**Instructions to follow**
In the material below, the required lines run from the one containing "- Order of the" through the one containing "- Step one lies". Copy those lines exactly, ends included, and nothing else.

========================================

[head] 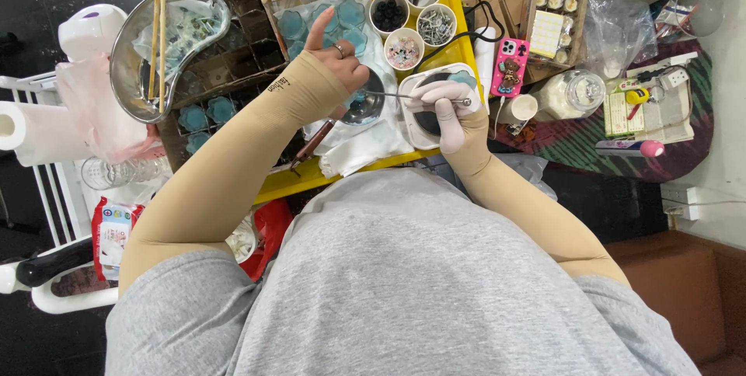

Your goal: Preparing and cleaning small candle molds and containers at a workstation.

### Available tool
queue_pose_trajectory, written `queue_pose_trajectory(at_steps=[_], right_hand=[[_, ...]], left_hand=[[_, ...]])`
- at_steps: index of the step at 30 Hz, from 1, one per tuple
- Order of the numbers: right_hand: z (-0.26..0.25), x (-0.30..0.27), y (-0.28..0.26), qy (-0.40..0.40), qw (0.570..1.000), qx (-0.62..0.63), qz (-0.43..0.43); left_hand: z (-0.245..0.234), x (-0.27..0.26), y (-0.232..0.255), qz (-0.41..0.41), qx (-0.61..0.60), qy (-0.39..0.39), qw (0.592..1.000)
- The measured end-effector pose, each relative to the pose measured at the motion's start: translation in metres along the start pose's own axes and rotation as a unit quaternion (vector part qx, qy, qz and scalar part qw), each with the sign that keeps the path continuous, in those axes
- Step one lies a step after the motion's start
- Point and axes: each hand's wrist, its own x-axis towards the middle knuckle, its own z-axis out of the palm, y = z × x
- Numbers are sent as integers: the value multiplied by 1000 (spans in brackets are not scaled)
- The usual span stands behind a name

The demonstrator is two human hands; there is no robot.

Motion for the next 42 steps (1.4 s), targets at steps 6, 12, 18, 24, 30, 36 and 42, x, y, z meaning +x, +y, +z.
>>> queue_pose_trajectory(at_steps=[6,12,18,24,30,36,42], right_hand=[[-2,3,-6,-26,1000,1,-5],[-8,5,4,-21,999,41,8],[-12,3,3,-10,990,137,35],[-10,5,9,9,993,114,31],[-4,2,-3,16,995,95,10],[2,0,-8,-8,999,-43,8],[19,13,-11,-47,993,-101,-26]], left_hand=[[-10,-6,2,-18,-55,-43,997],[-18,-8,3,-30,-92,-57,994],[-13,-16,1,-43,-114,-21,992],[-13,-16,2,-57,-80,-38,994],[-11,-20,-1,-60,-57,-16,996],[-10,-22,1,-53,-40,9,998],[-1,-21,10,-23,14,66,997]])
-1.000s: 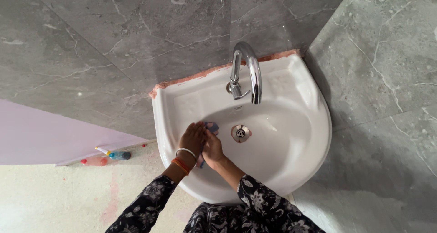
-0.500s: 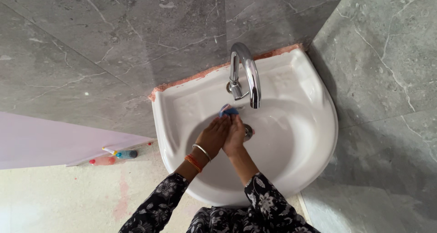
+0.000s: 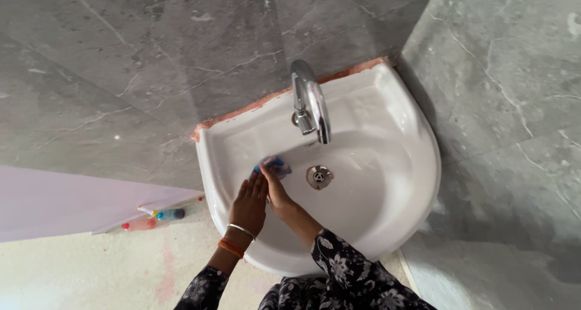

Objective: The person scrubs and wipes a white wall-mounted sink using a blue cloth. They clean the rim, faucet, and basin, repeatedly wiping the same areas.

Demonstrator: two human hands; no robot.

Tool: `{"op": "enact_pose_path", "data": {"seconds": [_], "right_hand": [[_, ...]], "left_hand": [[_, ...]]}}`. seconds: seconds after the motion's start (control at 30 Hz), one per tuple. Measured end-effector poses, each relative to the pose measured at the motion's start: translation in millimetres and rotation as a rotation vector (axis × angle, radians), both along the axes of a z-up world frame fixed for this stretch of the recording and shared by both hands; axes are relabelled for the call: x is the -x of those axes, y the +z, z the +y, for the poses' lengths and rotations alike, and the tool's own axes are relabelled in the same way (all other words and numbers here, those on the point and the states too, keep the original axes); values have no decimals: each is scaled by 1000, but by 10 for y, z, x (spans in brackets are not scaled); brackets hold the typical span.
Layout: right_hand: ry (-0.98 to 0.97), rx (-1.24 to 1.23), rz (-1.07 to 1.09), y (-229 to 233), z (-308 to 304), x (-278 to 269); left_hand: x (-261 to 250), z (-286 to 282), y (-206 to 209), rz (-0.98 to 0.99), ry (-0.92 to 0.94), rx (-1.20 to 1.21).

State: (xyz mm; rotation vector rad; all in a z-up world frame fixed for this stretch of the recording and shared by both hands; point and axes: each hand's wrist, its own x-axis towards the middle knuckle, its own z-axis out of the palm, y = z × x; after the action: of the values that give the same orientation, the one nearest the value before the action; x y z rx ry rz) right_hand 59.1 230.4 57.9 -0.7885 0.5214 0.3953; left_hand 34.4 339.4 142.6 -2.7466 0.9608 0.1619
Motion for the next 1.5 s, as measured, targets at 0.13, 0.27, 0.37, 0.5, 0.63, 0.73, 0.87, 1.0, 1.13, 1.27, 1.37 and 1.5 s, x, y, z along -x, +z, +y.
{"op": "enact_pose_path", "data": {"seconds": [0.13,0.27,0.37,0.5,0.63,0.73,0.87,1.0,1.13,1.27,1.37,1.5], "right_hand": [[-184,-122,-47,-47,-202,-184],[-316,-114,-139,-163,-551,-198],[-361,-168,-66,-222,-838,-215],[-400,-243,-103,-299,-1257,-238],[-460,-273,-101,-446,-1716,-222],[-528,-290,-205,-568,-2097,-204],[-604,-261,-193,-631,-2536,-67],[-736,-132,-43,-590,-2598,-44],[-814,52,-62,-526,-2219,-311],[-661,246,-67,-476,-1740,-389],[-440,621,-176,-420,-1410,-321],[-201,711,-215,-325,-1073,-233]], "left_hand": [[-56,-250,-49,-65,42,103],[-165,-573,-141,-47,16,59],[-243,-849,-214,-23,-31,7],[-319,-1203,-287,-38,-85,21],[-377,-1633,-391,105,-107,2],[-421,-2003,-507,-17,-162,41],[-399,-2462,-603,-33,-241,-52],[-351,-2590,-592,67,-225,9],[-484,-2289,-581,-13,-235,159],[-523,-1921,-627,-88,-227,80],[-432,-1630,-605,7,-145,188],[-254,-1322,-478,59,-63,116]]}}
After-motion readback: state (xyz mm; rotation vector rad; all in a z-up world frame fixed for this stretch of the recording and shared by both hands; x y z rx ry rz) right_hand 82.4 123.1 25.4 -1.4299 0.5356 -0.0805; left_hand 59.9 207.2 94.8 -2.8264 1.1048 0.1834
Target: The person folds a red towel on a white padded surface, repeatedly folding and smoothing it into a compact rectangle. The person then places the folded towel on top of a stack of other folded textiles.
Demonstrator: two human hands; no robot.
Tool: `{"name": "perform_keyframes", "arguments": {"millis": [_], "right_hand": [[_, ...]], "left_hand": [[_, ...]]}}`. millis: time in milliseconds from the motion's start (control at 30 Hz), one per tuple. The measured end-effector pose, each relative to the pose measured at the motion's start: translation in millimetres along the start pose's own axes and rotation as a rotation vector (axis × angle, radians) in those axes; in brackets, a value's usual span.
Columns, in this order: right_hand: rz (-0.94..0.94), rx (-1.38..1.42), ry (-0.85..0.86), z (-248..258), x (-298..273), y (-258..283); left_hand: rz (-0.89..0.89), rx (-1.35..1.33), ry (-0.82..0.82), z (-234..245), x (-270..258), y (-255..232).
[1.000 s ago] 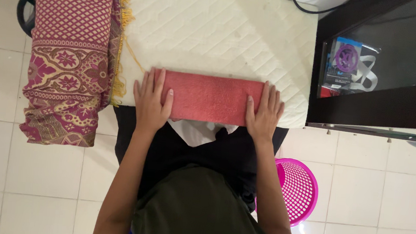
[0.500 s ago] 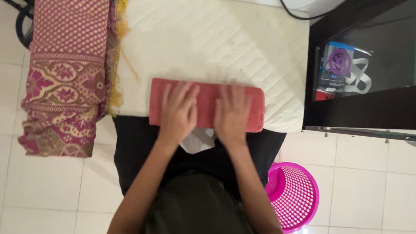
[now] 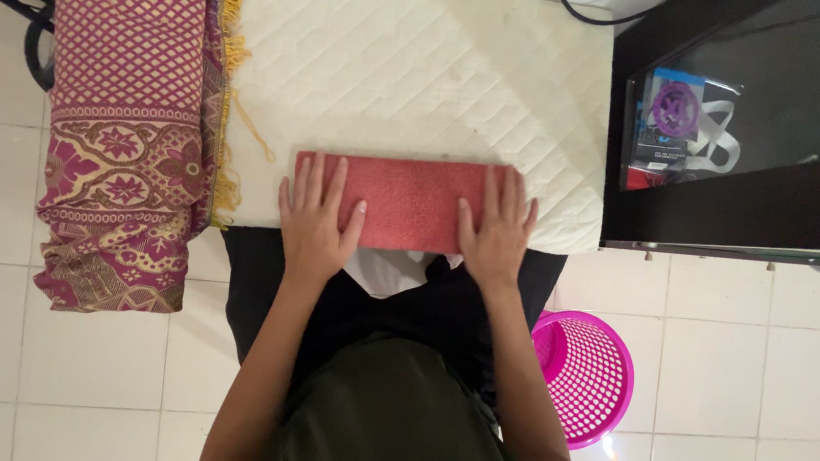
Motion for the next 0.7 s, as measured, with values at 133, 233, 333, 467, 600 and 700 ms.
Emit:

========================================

**Answer to the problem**
- Order of the numbers: right_hand: z (-0.26..0.25), x (-0.30..0.27), y (-0.28..0.26), qy (-0.40..0.40), qw (0.570..1.000), qx (-0.62..0.63), qz (-0.43..0.43); left_hand: z (-0.245..0.234), x (-0.27..0.26), y (-0.232..0.255), qz (-0.41..0.41), qx (-0.61..0.60), qy (-0.39..0.39), qw (0.592..1.000)
- The measured end-effector pose, each relative to the pose measured at the motion's start: translation in metres along the start pose's own axes and rotation as a unit quaternion (vector part qx, qy, qz and scalar part qw), each with the sign that keeps the path continuous, in those axes
- Step one lies a step after the motion's start

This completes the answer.